Bone and teeth constitute a major reservoir of calcium. Specific calcium transport mechanisms are largely undefined in osteoblasts, but it appears that calcium is not actively transported. In other sites including the gut and kidney, para-cellular transport is of key importance, and regulated [96]. Calcium transport involves transient receptor potential vanilloid 6 (Trpv6) calcium channels mediating calcium transfer across the intestinal apical membrane [97], but Trpv6 is expressed only at low levels in osteoblasts [98], so this mechanism is unimportant in bone. Osteoblasts express several claudins [82] that might be involved in similar transport in bone, but calcium paracellular transport in osteoblasts is not specifically studied. These include claudins 2 and 12 [82], critical for paracellular calcium absorption in enterocytes and renal tubular cells [99]. Significant active calcium transport by osteoblasts is unlikely: Osteoblasts have Na⁺/Ca²⁺ exchangers that are negatively regulated by dihydroxyvitamin D and parathyroid hormone [100]. Osteoblasts express a calmodulin-activated plasma membrane Ca²⁺-ATPase, but not in quantities expected for mineralization transport of calcium [101,102]. Osteoblasts and osteocytes contain the calcium binding protein calbindin, which is upregulated by dihydroxyvitamin D [103]. In teeth, calcium transport is independent of calbindin [104], suggesting independence of bulk calcium transport from an intracellular calcium pool. On the other hand, sodium-calcium exchangers are expressed in quantities consistent with transport at the osteoblast-matrix (apical) membrane [105], so it cannot be excluded that some calcium transcytosis occurs in osteoblasts.

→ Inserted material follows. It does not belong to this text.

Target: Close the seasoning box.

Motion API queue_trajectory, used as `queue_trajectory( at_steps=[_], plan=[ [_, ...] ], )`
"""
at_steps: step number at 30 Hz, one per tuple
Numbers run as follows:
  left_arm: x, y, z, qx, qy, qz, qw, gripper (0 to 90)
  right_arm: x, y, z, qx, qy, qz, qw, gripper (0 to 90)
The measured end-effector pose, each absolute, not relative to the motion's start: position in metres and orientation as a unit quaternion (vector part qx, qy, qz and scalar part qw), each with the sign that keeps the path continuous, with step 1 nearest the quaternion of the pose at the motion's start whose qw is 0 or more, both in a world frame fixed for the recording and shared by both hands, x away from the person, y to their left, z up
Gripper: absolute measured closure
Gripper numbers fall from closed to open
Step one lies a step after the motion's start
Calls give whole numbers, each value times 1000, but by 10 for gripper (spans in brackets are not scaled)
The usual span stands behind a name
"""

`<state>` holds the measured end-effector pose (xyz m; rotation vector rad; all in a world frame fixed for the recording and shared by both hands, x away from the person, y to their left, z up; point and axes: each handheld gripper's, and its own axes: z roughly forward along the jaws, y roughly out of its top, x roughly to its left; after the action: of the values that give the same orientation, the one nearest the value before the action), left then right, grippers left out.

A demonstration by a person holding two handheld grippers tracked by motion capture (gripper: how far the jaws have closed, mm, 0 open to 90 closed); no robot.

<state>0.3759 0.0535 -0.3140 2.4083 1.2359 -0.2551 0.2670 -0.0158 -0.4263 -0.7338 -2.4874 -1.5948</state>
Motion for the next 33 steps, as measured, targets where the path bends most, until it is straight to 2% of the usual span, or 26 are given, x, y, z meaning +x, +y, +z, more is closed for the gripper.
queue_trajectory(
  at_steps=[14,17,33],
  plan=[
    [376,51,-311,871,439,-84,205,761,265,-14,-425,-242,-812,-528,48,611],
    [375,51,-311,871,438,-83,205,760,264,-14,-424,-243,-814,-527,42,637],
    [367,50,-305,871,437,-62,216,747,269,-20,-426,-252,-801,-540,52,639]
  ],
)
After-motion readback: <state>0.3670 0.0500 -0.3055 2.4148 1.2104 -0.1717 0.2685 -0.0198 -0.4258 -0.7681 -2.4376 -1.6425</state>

4.6. Phosphate transport to form bone mineral

Phosphate metabolism is a universal aspect of eukaryotic biology but, especially in vertebrates, is important in bone and teeth. It has been studied extensively, but it is complex, and major conceptual and experimental gaps remain. One major issue the contribution of organic phosphate esters to the transcellular movement of phosphate for collagen mineralization. Massive osteoblast expression of alkaline phosphatase was reported 100 years ago, as phosphate ester hydrolysis [106] by the orthophosphoric-monoester phosphohydrolase, now generally called alkaline phosphatase, reflecting to the enzyme’s alkaline pH optimum [107], in contrast to the osteoclast’s acid phosphatase. Twenty-five years later hypophosphatasia was designated an inborn error of metabolism with severe skeletal consequences [108]. Subsequently hypophosphatasia has been studied in illuminating detail, contributing to our understanding of collagen mineralization [109]. The bone isoform of the enzyme is an unusual ecto-enzyme, that is, attached (at least mostly) to the matrix side of the osteoblast apical surface [110]. This supports the hypothesis that bone alkaline phosphatase isoenzyme (also called tissue nonspecific alkaline phosphatase or liver/bone/kidney alkaline phosphatase – transcribed from the same gene) supplies phosphate for bone mineral. It is clear that phosphate is trafficked into the osteogenic matrix by a transcellular pathway and is presented for mineralization extracellularly as summarized below and illustrated in Fig. 6. The alkaline phosphatase degrades pyrophosphate, which accumulates in its absence [46], and all organic phosphates as well. One key organic phosphate that accumulates in its absence is pyridoxal phosphate [111,112], although it is not known whether pyridoxal phosphate is a major part of organic phosphate transmitted by osteoblasts.

Fig. 6.

Major mineral transport mechanisms in bone. For Ca²⁺, transport is largely trans-cellular [82]. Phosphate from sodium-dependent uptake at the basolateral surface [76] is converted to organic phosphate [119] and exported from the apical surface by unknown transport mechanisms. This is followed by release of phosphate by an ecto-enzyme (extracellular membrane attached) alkaline phosphatase [110]. The osteoblast also massively expresses the pyrophosphate transport regulator ANKH [121], possibly capturing PPi produced during collagen synthesis: one pyrophosphate is produced per amino acid added. In the absence of alkaline phosphatase, accumulation of organic phosphates including pyridoxal phosphate [110] and of pyrophosphate [112] occurs, both related to attenuation of mineralization.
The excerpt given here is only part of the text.